The rap on Americans is that we are inward-looking and don’t know very much about the rest of the world. Of course there are good reasons that Belgians know more about American affairs than Americans know about Belgian affairs. That’s just the way it is. But the criticism is not entirely baseless, which shows from time to time in our endless debate about how to regulate health insurance and health care.
Jamie Daw’s column on the German model of multi-payer health care in the New York Times today is a useful antidote to a little bit of that.
Progressives sometimes talk about health care in “Europe” as though there were a single European model, and few of them seem to appreciate that national-monopoly provision on the British-Canadian model is fairly unusual in Europe and elsewhere. That isn’t how Sweden, for example, does things.
The German system has some elements that progressives would admire and that conservatives would not, though they might prefer them to the national-monopoly model.

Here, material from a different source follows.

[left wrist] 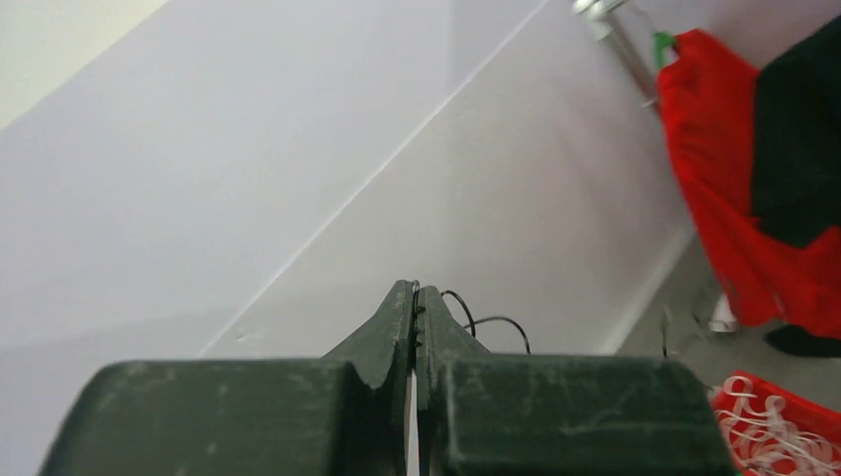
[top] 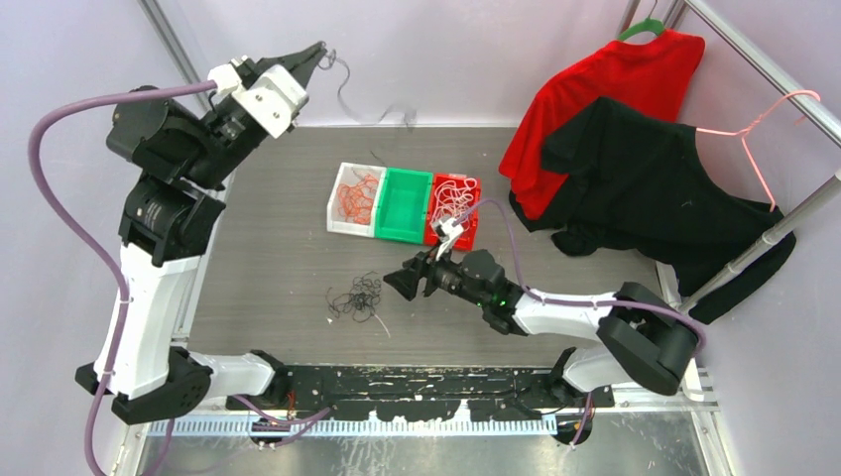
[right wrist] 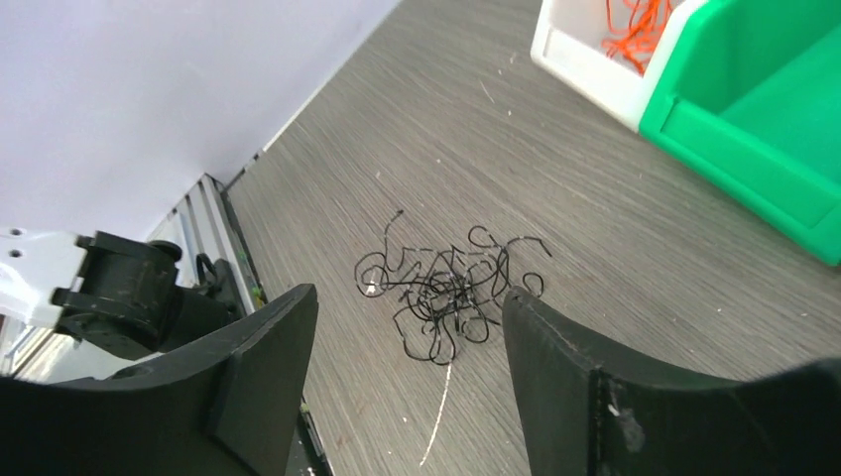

In my earlier column about what we could learn from the Swiss and how that might help to inform a genuinely bipartisan compromise proposal, I wrote about the way that the Swiss enforce their individual mandate, achieving a very high (practically universal) rate of compliance. The United States never managed anything like that, and the individual mandate was effectively repealed as part of the 2017 Republican tax bill.
Here’s the thing: Republicans, and most Americans, say they want a system in which insurance companies are obliged to cover expenses associated with preexisting conditions. They also want insurance to be provided privately in the market. I have a very hard time seeing how you can have both of those things without having an individual mandate, without which the underlying incentives all but ensure a dysfunctional insurance market. You’d have no incentive to sign up for a plan and pay premiums until you came down with something expensive.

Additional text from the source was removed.